- Directed by: John Walsh
- Narrated by: David Tennant
- Country of origin: United Kingdom
- Original language: English

Production
- Executive producer: Roger James
- Producer: John Walsh
- Running time: 30 minutes
- Production company: Walsh Bros Ltd.

Original release
- Release: March 13, 2010

= My Life: Karate Kids =

My Life: Karate Kids is a British documentary for the BBC by John Walsh of Walsh Bros Ltd. and was narrated by actor David Tennant. The film follows the friendship of two disabled children as they embark on learning Sanjuro Martial Arts and changing their lives forever. This film challenges the perceptions around childhood disability.

Sanjuro Martial Arts has its roots in traditional martial arts and a contemporary approach to teaching practical techniques that fit around the student’s abilities. Developed by Glenn Delikan, Sanjuro strives to make martial arts available to all ages and abilities, offering a glimpse of physical independence to kids who are otherwise totally reliant on carers.
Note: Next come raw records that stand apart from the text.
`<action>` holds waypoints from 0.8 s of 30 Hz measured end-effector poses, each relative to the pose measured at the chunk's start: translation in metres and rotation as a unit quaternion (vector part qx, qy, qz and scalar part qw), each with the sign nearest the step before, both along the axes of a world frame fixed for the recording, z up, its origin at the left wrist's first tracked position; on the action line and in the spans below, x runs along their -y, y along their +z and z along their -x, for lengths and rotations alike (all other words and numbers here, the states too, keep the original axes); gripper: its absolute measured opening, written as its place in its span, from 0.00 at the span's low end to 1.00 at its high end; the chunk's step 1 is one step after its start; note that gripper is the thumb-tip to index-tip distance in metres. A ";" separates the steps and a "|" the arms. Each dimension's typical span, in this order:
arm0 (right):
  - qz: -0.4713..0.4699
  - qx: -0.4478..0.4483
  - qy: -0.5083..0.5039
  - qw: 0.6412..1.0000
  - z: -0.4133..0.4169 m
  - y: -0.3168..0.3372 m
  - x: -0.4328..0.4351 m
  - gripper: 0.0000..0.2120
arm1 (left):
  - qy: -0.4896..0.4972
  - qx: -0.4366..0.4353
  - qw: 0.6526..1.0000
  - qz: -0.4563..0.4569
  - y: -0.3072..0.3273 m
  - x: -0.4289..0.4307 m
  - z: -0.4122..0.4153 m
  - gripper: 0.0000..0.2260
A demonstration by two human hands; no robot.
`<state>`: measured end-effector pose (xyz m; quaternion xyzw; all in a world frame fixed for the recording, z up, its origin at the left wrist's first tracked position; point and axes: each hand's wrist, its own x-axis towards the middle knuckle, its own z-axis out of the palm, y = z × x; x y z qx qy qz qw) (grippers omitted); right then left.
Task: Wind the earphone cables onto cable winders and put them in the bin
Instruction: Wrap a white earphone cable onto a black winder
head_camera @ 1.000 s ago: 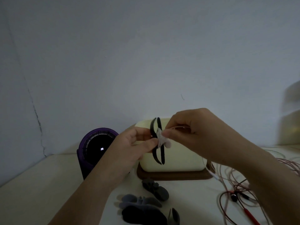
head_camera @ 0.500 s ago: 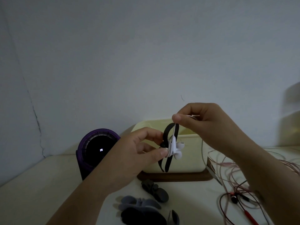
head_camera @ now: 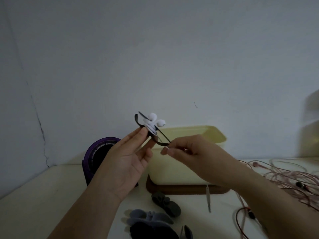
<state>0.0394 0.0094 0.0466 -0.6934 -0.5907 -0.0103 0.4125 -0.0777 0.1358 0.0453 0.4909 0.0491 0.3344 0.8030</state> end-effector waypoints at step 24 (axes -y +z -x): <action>-0.074 0.130 -0.070 0.986 -0.008 0.034 0.036 0.06 | 0.056 -0.182 0.872 -0.450 -0.001 0.010 0.007 0.11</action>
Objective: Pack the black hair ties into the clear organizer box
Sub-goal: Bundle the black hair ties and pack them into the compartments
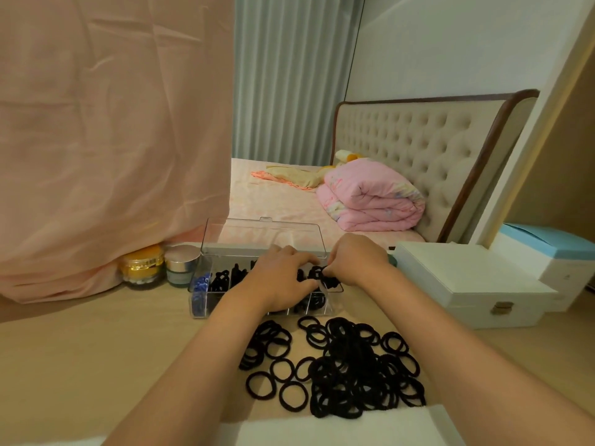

By charting the progress of the children over several months, Karate Kids reveals the friendship, bullying, confidence and self-worth of children in a north London school.

Buoyed by physical breakthroughs kick-started in Sanjuro class, one character in the series, Tim Choi, benefits even more than most. Tim has never been able to move or communicate unaided, and relies on mum and best friend Francis to communicate his thoughts to the outside world. Karate Kids follows him through a very busy few months. Tim receives a national award from disability charity Cerebra, then runs for Class President, and then has his life transformed as laser technology offers him a voice of his own and some glimmer of independence.

Adult mainstream class members featured in the footage for the documentary include actor Alexander Dreymon.

== Awards ==
The film was nominated for a BAFTA award in the Children's Factual category.